Verifier competence and strictness critically impact signal strength; permissive or uninformed verifiers degrade the gap. The protocol’s cost-coverage frontier demonstrates controllability: stricter verifiers or retry-based variants trade increased compute for more robust coverage.
Comparison with self-consistency shows partial complementarity. Ensemble signals (intersection of ANC and SC consensus) sharpen coverage-precision tradeoff, suggesting utility in multimodal abstention workflows. Structured re-deliberation (restarting PVD until ANC) may further optimize selective calibration.

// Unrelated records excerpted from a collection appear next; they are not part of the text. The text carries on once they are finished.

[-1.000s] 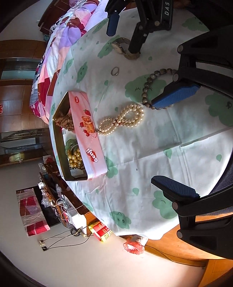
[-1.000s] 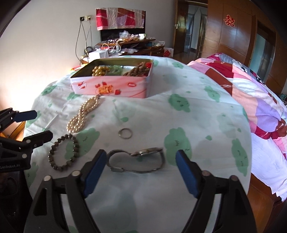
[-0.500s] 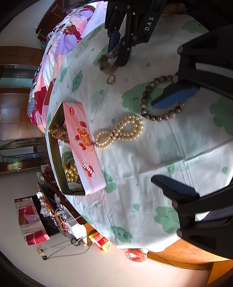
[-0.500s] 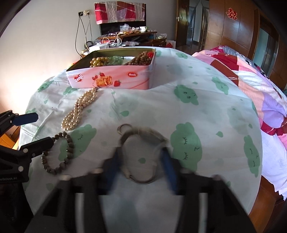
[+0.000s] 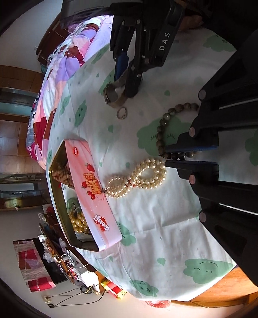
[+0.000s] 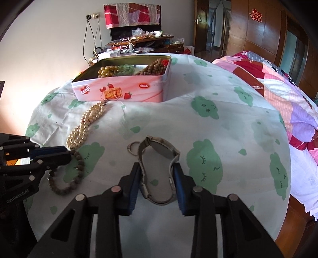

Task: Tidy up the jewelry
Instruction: 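Close the left tool on the dark bead bracelet while the right tool grasps the silver watch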

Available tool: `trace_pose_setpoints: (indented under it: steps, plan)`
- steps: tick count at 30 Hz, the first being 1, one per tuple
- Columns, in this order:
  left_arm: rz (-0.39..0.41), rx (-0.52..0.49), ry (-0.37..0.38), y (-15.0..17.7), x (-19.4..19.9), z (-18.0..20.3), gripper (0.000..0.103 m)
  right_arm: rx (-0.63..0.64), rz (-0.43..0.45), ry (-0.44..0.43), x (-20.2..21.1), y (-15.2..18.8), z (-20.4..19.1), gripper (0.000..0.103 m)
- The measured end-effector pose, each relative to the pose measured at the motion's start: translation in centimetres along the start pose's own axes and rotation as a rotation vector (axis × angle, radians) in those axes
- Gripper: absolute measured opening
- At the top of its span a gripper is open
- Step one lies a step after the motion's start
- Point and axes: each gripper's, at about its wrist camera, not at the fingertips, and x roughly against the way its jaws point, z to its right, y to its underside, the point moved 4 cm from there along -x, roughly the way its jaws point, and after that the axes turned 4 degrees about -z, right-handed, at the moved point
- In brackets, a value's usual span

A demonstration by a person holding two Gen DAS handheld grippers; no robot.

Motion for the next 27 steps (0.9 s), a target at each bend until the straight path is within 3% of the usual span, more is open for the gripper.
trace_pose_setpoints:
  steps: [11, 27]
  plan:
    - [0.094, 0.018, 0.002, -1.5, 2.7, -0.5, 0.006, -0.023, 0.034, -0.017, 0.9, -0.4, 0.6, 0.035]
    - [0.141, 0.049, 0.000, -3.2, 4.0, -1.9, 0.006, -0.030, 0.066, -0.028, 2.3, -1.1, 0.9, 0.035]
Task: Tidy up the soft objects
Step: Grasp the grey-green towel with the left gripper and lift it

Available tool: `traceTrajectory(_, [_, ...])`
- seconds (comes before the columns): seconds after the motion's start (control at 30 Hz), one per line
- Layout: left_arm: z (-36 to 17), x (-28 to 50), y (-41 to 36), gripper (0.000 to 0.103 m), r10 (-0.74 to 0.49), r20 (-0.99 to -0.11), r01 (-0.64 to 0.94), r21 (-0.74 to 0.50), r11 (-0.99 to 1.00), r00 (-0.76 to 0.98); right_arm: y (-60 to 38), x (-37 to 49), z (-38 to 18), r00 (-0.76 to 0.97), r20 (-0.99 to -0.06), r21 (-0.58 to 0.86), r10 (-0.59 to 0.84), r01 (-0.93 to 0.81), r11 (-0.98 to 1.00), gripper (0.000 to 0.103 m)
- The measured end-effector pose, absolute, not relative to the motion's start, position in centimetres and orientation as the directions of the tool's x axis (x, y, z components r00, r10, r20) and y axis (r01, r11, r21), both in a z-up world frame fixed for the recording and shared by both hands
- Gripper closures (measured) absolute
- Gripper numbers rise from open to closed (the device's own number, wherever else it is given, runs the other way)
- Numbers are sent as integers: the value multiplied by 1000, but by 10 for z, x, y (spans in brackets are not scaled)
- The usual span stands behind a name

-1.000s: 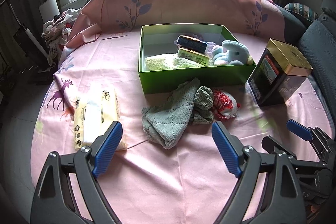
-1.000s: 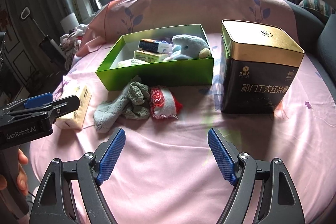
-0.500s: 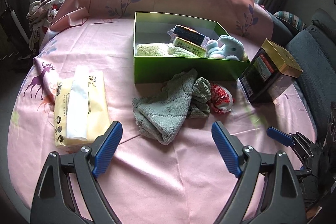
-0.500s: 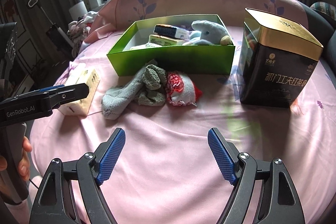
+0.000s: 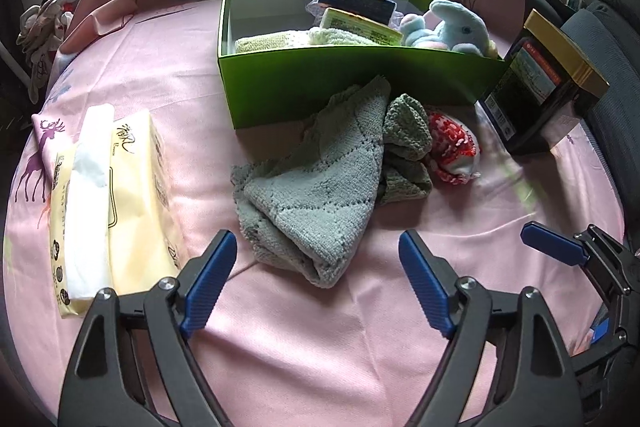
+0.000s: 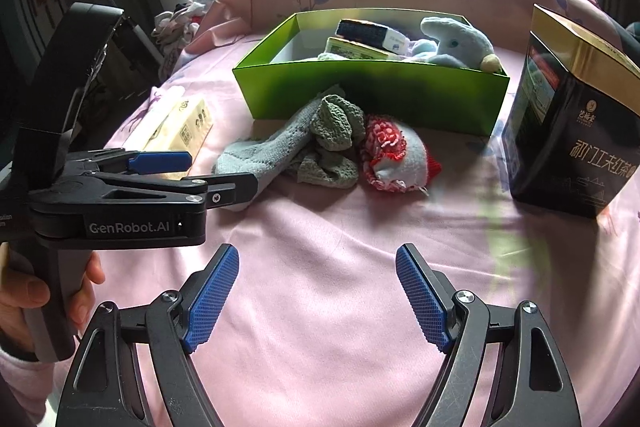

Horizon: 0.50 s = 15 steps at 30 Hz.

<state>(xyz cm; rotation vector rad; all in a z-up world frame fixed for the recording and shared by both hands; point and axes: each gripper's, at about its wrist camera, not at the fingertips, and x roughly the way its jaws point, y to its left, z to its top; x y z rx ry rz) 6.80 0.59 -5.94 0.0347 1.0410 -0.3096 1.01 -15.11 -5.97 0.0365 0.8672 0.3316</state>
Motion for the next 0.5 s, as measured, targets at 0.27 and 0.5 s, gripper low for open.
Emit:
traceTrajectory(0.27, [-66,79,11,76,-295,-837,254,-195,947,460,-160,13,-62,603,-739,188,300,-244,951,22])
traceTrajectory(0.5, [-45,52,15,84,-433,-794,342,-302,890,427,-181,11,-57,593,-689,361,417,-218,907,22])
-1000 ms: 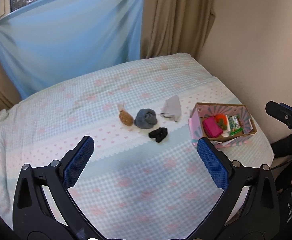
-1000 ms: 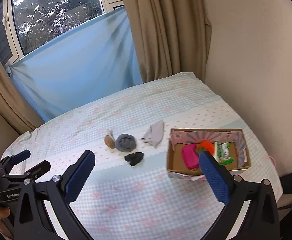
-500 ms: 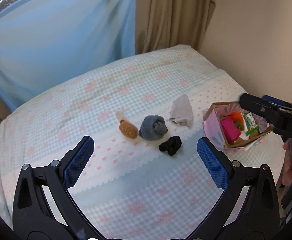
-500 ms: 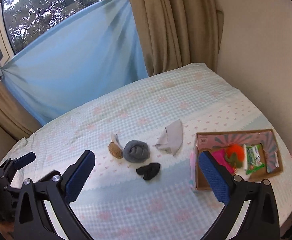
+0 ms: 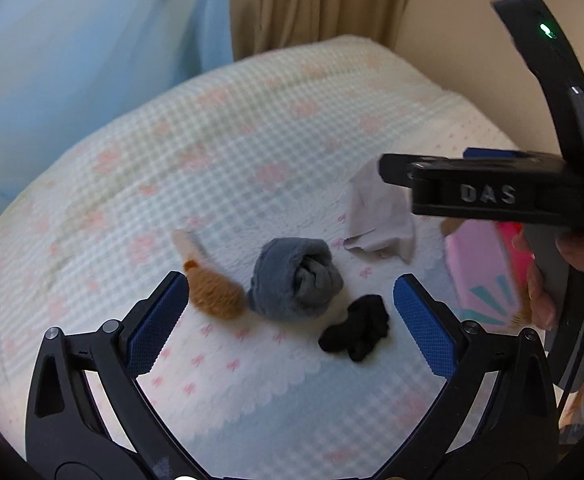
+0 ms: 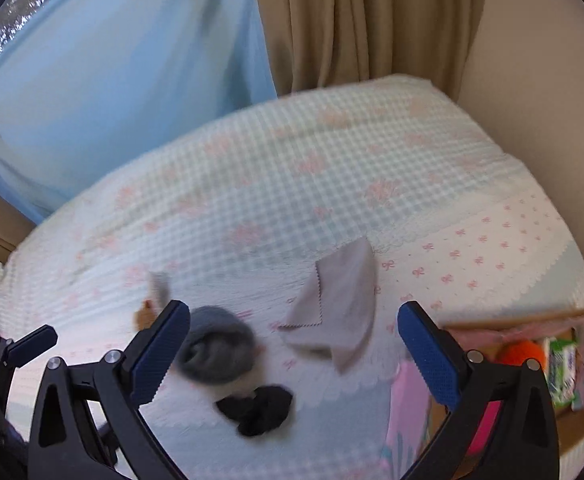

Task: Organize soft objects
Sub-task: 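Grasp the grey rolled sock with the left tool while the right tool grasps the grey cloth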

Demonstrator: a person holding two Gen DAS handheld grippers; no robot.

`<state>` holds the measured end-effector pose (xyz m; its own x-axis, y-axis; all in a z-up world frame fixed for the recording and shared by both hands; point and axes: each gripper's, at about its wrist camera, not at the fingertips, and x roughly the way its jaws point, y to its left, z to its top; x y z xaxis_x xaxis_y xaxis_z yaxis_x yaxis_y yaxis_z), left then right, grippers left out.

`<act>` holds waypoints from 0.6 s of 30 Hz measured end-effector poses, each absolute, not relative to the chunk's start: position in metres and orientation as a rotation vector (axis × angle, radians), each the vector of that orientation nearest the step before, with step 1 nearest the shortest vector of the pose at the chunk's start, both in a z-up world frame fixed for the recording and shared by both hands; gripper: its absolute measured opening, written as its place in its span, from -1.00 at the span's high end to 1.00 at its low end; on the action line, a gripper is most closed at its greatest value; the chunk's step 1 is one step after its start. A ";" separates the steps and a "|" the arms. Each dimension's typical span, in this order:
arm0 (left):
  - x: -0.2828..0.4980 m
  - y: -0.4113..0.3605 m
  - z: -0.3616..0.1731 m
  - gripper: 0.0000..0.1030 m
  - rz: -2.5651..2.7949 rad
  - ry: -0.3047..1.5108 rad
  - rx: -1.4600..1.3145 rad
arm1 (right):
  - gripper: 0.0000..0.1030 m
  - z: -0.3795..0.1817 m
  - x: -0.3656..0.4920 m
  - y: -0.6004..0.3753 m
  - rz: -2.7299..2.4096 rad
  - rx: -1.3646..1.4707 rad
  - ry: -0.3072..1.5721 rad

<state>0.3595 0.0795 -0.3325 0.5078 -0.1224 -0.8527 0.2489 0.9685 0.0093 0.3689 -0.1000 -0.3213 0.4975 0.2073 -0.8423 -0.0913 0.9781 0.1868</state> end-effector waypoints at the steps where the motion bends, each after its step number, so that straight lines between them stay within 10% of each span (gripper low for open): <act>1: 0.365 0.078 -0.341 -0.94 -0.227 1.022 0.140 | -1.00 -0.335 0.379 -0.100 0.174 0.124 1.055; 18: 0.417 0.057 -0.445 -0.81 -0.259 1.118 0.203 | -0.99 -0.453 0.434 -0.102 0.048 0.050 1.211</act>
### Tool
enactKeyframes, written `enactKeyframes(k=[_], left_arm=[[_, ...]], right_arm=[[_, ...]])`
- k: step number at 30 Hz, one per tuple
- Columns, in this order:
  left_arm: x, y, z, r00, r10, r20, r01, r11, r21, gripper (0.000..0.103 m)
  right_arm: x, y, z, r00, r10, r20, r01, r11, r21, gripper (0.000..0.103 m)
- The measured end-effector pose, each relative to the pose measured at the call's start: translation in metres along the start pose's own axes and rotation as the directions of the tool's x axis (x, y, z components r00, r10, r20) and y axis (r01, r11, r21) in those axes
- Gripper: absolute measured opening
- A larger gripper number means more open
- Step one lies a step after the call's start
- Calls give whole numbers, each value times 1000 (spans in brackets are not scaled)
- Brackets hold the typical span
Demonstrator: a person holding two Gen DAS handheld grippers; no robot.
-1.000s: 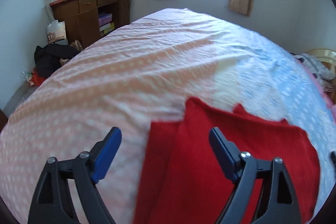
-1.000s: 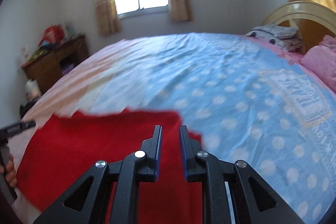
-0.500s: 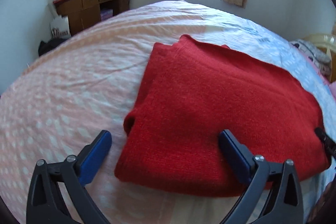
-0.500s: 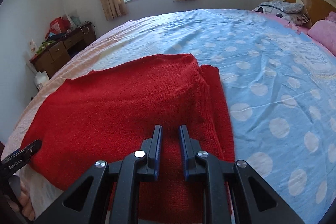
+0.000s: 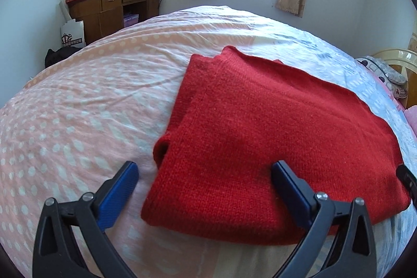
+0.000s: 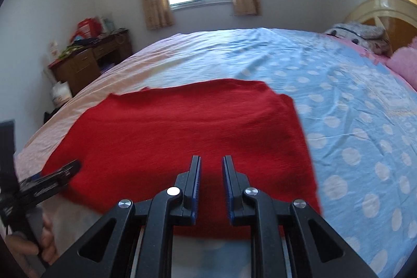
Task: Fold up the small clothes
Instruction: 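Open both tools and release the folded sweater onto the bed, then grasp the side edge of the folded sweater with the left tool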
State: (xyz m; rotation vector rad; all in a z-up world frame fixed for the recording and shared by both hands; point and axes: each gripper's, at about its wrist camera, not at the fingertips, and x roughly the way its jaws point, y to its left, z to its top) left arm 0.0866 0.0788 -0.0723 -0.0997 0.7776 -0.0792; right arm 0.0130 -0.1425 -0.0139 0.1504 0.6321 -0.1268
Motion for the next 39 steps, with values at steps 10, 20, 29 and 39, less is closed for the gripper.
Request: enactKeyframes(k=[10,20,29,39], left_arm=[[-2,-1,0,1000,4,3,-4,1000,4,103],[-1,0,5,998,-24,-54,25,999,26,103],[-15,29,9,954,-270,-130,268,963,-33,103],[1,30,12,954,-298,-16,292,943,-162,60]], right_arm=[[23,13,-16,999,-31,-33,30,998,-47,17],[22,19,-18,998,-60,-26,57,996,-75,18],[10,32,9,999,-14,-30,12,998,-63,20],[74,126,89,950,278,-141,-293,952,-93,46]])
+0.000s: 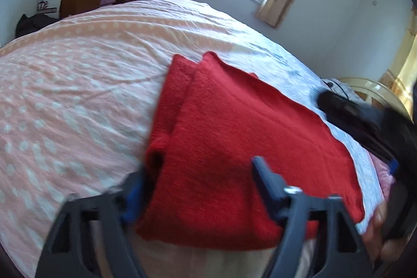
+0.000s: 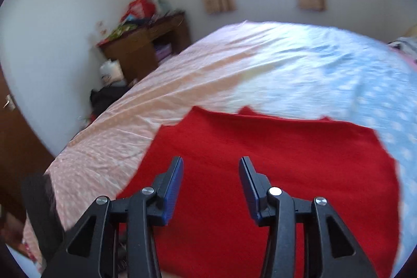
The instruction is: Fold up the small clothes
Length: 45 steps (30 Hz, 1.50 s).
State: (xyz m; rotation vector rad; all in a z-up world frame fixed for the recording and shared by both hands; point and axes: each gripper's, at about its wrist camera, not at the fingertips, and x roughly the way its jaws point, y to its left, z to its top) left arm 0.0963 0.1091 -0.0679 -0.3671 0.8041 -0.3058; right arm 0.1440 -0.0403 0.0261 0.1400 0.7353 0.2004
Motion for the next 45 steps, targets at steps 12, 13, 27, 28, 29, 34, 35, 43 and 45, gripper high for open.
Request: enactKeyframes(k=[12,13,27,28,29,34,35,43,45], left_arm=[[1,23,0,988,-144,45,148,985,-86,49],[0,23,-1,988,-146,47,150,985,-86,49],[5,-13,23,995,-93,-34,92,996,-6,34],[4,-22,28,995,-92,-33,92,996,17,34],[2,-29,31,995,-93,-31,94,995,36,34],[-3,-94,43,996,-92,-5,91,973,214,31],[-3,-106,41,996,-92,-4,91,966,241,30],[9,-188,17,995,-95,-23,95,883,459,25],[11,-197,13,993,-107,-41,114,866,487,24]], right_arm=[[143,78,30,945,127,-303,-184,968,-170,76],[146,83,29,942,131,-308,-199,960,-198,76],[104,42,38,957,106,-270,-139,984,-108,21],[94,31,40,960,130,-247,-151,986,-69,21],[85,21,41,962,151,-228,-163,986,-35,20],[42,-50,49,964,233,-126,-212,964,163,19],[35,-68,50,964,242,-111,-216,955,203,19],[3,-140,34,977,205,-58,-177,934,309,18],[-7,-158,28,980,196,-42,-171,926,337,17]])
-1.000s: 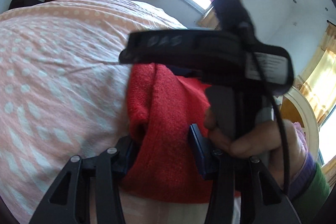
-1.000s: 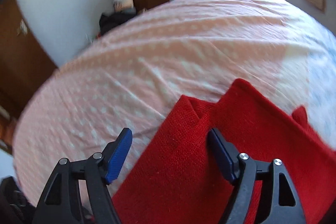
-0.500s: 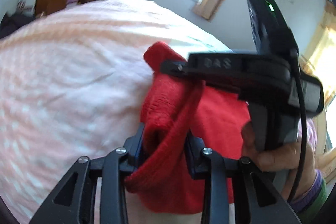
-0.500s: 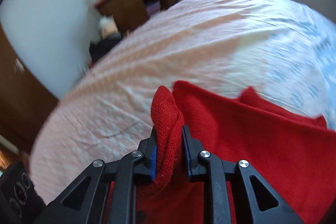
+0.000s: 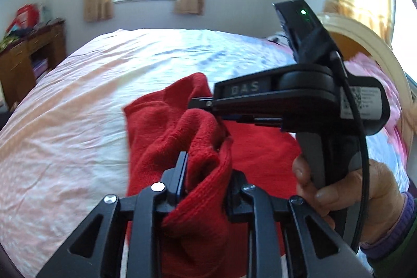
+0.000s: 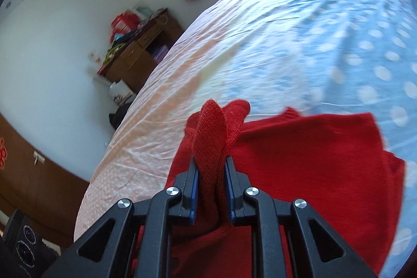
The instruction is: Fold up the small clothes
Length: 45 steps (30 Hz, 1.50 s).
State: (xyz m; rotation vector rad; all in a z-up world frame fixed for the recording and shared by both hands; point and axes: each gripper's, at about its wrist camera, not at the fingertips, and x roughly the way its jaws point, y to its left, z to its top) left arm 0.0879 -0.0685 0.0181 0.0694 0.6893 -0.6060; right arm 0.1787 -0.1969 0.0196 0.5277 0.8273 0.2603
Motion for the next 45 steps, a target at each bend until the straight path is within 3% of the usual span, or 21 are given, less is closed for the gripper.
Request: enactKeyframes(k=[15,31,36,39,40,42,43,44,45], left_arm=[[24,-55,4,987,-126,-98,142,972,185,22],[38,-71,3,974,-192,-124,214,956,202,22],[34,-66,0,946,-295,-137,314,938,147,24],[15,-45,-1,925,-350,-149,365,928,81,33],[5,-36,-2,923,-357,-144,368,928,62,42],[-14,-25,-8,938,-327,-118,336,939,67,58],[-30,-17,-12,957,-277,-86,284,954,90,66],[-36,-14,-14,968,-244,-66,249,963,104,71],[-44,-9,-17,978,-206,-41,210,971,117,71]], right_arm=[[-64,-87,-33,991,-45,129,21,983,184,16],[-64,-130,-39,991,-109,83,89,973,213,12],[-64,-124,-38,983,-167,75,153,975,163,12],[-78,-115,-35,955,-278,102,268,958,100,12],[-87,-114,-36,947,-299,120,289,953,97,12],[-115,-111,-44,937,-303,172,286,951,118,13],[-123,-109,-47,942,-281,185,262,957,120,13],[-135,-101,-57,949,-242,203,223,968,114,19],[-141,-94,-65,952,-226,208,209,973,103,33]])
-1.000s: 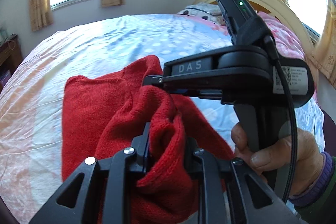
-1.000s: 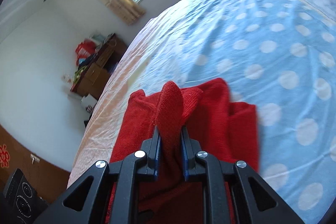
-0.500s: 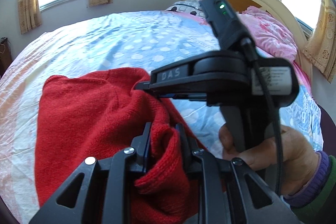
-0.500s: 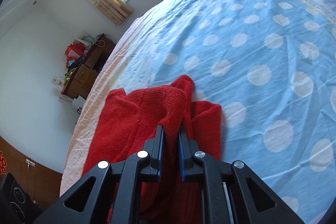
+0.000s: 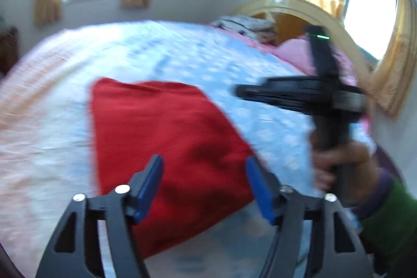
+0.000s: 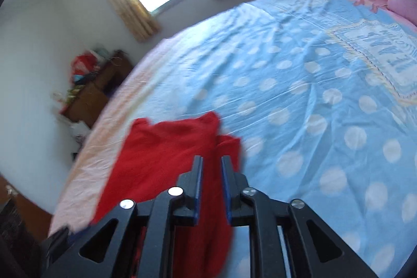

Practical and Theoretical Implications
PVD introduces a low-cost, inference-time calibration mechanism for selective LLM prediction, requiring neither additional training nor ground-truth labels. Its structured report/abstain protocol enables downstream escalation—non-ANC questions can trigger more capable models or human review, and system deployment can exploit coverage-precision tradeoffs. The empirical collapse of the ANC gap serves as a diagnostic for regions where verifier capability is insufficient. The architectural implication is that structured selective prediction is feasible without ensemble budgets or reward head training, and that cost-efficient, verifier-mediated deliberation yields actionable reliability signals.
Theoretically, PVD situates practical selective prediction within the framework of interactive proofs, but forfeits formal guarantees; future extensions might explore learned selectors, ensemble approaches, or hybrid methods combining argument defensibility with output agreement.
Future Directions
Potential research avenues:
- Extending PVD to open-ended generation, multilingual QA, or long-form synthesis.
- Developing learned selectors combining ANC signal, round counts, answer revisions, and agreement metrics.
- Systematic exploration of verifier strictness, domain adaptability, and cross-family pairings.
- Open-weight model benchmarks and reproducible experiments, mitigating proprietary model drift.
- Integration with conformal risk-control and selective classification protocols.
- Embedding PVD in multi-stage cascading systems for robust deployment.
Conclusion
The Prover-Verifier Deliberation protocol operationalizes interactive proof structure for LLM selective prediction, empirically establishing argument defensibility as a sharp selective calibration signal. Coverage-precision and gap metrics demonstrate reliable abstention and actionable deployment diagnostics. Verifier competence, strictness, and protocol parameters modulate efficacy. PVD’s structured deliberation approach yields competitive calibration with lower inference cost relative to ensemble baselines, advancing practical selective prediction for LLMs and offering principled mechanisms for deployment deferral and trust calibration.